WORK INSTRUCTION:
Leave every picture out, and print the full listing again exactly.

SOURCE MATERIAL:
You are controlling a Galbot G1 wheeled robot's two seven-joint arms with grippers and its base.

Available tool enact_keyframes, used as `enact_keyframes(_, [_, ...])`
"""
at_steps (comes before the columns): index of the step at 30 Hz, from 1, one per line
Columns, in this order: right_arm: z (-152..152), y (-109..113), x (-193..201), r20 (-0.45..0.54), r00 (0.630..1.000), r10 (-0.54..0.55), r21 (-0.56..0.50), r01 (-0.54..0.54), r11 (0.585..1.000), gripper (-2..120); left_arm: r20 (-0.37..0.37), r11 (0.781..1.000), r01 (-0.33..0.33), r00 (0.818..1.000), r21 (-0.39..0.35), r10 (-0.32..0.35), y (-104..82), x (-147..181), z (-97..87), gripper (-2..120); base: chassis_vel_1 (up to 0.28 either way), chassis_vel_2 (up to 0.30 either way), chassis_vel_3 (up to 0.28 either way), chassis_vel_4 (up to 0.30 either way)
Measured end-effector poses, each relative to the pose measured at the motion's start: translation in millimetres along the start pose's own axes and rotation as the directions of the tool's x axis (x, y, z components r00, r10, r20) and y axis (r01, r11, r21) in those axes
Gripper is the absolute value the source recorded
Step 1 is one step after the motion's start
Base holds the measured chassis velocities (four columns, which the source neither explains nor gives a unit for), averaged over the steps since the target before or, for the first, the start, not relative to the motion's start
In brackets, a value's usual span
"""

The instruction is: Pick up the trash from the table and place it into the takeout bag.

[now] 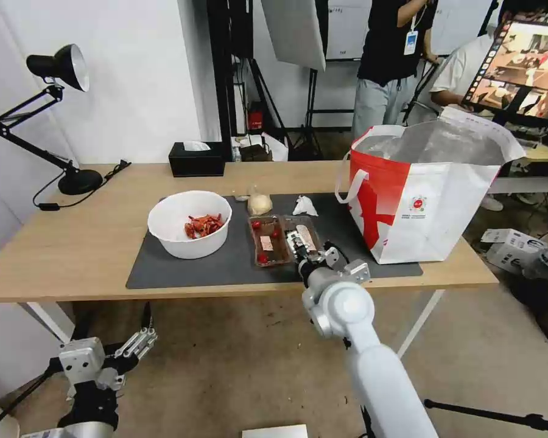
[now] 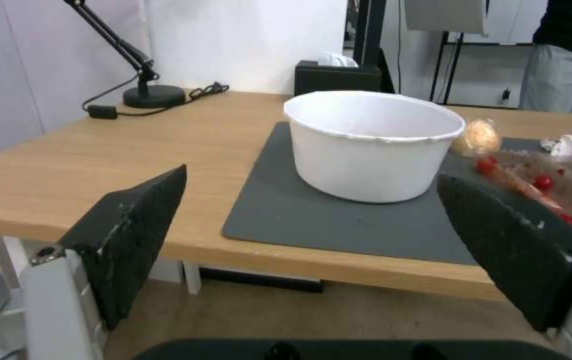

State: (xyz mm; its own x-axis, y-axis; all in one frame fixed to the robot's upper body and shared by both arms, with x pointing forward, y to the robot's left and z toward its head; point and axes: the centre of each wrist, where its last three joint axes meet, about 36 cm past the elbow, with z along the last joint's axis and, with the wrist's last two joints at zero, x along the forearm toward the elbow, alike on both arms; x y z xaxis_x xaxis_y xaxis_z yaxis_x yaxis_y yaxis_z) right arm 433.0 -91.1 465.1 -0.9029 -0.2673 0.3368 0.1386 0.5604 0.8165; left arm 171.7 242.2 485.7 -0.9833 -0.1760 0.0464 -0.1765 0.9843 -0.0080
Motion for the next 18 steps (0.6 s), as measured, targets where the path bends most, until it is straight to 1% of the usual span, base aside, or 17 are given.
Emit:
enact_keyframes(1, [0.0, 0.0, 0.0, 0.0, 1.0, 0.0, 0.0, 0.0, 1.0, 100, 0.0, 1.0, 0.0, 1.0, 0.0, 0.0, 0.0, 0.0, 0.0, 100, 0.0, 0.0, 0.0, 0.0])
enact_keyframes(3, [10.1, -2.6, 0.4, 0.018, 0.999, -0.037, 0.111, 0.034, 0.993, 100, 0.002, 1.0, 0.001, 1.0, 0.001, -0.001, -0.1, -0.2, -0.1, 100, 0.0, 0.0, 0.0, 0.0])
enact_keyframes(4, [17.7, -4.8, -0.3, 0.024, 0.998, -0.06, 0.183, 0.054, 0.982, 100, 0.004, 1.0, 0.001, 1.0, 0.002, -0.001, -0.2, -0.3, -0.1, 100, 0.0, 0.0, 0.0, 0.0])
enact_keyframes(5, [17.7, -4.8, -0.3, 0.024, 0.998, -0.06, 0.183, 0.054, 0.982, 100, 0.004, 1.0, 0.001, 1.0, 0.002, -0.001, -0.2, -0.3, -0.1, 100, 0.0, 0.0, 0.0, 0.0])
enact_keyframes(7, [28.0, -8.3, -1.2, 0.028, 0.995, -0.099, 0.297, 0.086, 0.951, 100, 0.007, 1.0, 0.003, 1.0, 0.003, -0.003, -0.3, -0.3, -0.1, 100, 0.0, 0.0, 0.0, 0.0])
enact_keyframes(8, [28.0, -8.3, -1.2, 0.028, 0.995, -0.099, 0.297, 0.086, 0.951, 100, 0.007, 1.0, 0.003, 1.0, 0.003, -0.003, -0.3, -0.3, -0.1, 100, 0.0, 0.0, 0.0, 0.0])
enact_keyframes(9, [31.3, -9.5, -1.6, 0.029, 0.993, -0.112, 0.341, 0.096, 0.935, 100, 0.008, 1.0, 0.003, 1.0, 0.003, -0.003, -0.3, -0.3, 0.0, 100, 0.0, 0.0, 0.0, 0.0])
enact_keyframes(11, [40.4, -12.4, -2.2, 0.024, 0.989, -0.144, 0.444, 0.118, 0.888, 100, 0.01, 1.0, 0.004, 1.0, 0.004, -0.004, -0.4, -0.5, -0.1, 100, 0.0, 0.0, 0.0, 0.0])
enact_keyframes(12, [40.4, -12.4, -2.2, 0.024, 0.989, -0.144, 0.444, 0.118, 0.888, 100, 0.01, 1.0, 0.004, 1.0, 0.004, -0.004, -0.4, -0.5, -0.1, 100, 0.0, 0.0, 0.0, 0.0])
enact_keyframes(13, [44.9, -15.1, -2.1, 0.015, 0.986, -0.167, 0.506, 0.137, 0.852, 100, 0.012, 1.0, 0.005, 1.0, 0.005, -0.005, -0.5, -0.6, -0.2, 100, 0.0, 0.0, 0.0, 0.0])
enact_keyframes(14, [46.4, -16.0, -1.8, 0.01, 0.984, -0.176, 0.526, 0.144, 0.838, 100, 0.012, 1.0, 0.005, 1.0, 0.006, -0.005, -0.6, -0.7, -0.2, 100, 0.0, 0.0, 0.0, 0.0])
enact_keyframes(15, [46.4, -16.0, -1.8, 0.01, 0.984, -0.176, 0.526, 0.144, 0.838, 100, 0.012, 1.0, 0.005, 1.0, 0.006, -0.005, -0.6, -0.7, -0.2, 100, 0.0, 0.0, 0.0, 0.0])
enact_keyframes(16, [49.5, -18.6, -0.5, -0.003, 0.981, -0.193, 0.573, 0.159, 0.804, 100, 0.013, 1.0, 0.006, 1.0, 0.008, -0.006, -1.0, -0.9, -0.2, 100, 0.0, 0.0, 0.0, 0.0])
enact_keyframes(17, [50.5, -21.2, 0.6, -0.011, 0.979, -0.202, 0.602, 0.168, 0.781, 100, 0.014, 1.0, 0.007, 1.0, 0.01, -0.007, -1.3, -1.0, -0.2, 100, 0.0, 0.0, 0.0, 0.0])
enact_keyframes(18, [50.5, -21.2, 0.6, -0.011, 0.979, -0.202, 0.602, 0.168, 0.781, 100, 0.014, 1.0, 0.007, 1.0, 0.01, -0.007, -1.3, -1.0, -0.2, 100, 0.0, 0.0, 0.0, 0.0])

ANSWER TO THE EXERCISE:
You are controlling a Galbot G1 wheeled robot's two seven-joint arms with grippers and its base.

Available tool enact_keyframes, used as `enact_keyframes(_, [_, ...])`
"""
at_steps (comes before the columns): index of the step at 30 Hz, from 1, one per line
Columns, in this order: right_arm: z (-152..152), y (-109..113), x (-193..201), r20 (-0.45..0.54), r00 (0.630..1.000), r10 (-0.54..0.55), r21 (-0.56..0.50), r01 (-0.54..0.54), r11 (0.585..1.000), gripper (-2..120); left_arm: r20 (-0.37..0.37), r11 (0.781..1.000), r01 (-0.33..0.33), r00 (0.818..1.000), r21 (-0.39..0.35), r10 (-0.32..0.35), y (-104..82), x (-147..181), z (-97..87), gripper (-2..120); base: chassis_vel_1 (up to 0.28 either way), chassis_vel_2 (up to 0.30 either way), chassis_vel_3 (up to 0.28 either way), chassis_vel_4 (up to 0.30 either way)
Measured end-effector poses, each relative to the pose measured at the motion's start: translation in millimetres along the start pose's own axes and rotation as the directions of the tool's x axis (x, y, z components r00, r10, r20) and y axis (r01, r11, r21) in those axes
Gripper is the absolute value the source recorded
Step 1 is one step after the motion's start
Base holds the measured chassis velocities (four columns, which the source neither explains nor gives a unit for), averaged over the steps since the target before or, for the first, the start, not relative to the motion's start
In brackets, a value's usual span
"""

The instruction is: Pick up the trash from the table and place it into the takeout bag.

[now] 
[now] 

State: (xyz mm; its own x-axis, y-axis; all in one frame fixed to the robot's upper body and shared by both arms, with x pointing forward, y to the robot's left and z toward its head; point and axes: the centre of each wrist, where its last three joint axes meet, about 36 cm past the elbow, with z along the last joint's axis and, with the wrist's last two joints at zero, x along the forearm toward the elbow, alike on both arms; x y z xaxis_x xaxis_y xaxis_z yaxis_x yaxis_y yaxis_z) right arm 433.0 -91.1 465.1 -0.9029 -0.2673 0.3368 0.1386 0.5604 0.8165; left arm 171.7 242.2 485.7 -0.9833 -0.1760 0.0464 -0.1765 0.9843 -0.0080
Motion for the next 18 steps (0.6 s), as measured, targets where the path bends most, until it is straight to 1% of the usual span, base aside, or 17 are given.
Emit:
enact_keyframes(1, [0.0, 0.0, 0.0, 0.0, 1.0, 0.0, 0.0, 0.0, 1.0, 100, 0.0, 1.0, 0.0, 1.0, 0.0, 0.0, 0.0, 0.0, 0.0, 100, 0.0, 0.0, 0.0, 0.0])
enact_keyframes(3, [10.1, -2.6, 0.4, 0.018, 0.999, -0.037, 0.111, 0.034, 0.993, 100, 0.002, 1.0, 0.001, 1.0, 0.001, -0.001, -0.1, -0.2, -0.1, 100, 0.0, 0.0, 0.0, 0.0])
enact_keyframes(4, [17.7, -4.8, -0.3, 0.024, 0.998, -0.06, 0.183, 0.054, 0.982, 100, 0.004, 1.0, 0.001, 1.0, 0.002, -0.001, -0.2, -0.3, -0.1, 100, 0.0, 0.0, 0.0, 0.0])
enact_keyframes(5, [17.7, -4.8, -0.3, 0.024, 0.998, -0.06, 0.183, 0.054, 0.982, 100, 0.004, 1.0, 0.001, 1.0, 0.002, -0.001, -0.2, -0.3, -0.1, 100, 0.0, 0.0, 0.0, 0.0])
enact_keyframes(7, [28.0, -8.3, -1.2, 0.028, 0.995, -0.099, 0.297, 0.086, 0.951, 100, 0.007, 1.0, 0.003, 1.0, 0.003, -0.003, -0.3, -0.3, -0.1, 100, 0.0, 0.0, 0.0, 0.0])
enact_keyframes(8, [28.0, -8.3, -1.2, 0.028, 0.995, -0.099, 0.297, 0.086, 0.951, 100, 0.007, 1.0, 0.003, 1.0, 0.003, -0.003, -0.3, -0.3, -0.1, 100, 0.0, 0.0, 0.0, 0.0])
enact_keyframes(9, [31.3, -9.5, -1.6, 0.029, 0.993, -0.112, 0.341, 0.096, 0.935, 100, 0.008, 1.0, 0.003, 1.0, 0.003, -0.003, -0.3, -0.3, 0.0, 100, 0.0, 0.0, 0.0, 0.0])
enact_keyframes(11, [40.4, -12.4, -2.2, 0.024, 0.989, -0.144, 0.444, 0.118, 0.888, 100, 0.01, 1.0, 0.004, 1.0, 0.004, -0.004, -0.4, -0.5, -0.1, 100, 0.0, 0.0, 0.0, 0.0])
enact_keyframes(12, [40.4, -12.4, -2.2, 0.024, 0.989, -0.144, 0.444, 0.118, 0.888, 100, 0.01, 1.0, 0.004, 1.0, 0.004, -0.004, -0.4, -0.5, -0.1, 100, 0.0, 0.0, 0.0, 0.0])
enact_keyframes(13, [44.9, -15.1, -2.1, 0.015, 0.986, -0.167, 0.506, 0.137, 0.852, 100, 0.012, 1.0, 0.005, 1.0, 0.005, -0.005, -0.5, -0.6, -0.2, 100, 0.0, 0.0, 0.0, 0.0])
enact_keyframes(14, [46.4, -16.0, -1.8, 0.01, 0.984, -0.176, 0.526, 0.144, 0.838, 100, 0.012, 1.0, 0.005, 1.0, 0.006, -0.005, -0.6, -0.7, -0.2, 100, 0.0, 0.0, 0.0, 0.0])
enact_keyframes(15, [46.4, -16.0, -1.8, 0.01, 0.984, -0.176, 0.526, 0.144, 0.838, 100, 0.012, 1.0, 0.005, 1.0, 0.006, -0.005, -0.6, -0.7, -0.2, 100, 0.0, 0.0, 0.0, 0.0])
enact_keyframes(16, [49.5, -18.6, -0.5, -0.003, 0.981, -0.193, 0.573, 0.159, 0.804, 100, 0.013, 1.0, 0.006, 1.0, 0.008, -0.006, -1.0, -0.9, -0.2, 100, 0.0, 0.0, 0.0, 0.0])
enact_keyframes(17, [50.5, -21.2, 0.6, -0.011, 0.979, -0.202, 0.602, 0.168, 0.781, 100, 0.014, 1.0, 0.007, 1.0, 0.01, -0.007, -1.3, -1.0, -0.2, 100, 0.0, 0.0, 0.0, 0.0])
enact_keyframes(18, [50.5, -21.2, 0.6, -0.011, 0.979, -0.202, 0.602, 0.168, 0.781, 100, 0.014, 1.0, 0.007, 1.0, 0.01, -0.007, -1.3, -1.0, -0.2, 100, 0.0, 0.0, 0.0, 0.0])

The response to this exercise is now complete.